Data for processing:
BEGIN

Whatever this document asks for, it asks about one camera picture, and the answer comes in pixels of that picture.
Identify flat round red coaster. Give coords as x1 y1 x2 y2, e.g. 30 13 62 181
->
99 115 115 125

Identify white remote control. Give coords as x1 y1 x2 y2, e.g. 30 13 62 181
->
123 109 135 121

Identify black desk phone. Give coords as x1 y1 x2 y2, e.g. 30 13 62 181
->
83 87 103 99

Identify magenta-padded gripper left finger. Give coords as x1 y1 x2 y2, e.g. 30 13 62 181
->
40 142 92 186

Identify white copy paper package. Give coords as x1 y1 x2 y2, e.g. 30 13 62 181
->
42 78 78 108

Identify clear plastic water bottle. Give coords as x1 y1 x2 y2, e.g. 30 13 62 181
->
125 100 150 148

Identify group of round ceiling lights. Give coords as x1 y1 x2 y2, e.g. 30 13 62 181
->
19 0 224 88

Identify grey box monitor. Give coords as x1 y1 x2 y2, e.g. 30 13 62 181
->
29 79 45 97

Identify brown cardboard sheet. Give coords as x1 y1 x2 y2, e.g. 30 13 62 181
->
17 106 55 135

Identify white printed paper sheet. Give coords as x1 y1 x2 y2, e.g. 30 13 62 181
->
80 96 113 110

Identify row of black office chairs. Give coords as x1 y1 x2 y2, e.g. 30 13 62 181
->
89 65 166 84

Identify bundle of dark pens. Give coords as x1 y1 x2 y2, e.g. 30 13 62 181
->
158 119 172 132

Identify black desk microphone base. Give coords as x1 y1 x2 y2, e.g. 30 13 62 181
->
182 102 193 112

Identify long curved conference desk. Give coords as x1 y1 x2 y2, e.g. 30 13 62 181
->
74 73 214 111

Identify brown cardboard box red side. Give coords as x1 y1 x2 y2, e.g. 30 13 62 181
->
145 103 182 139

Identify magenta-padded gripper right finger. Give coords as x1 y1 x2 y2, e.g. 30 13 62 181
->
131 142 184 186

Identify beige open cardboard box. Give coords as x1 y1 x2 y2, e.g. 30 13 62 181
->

END

Exercise objective: Go through the material and copy each line that contains "white".

Result of the task:
Identify white remote control. Give coords as x1 y1 x2 y2, e.g. 30 13 62 181
Identify white copy paper package. Give coords as x1 y1 x2 y2, e.g. 30 13 62 181
Identify white printed paper sheet. Give coords as x1 y1 x2 y2, e.g. 30 13 62 181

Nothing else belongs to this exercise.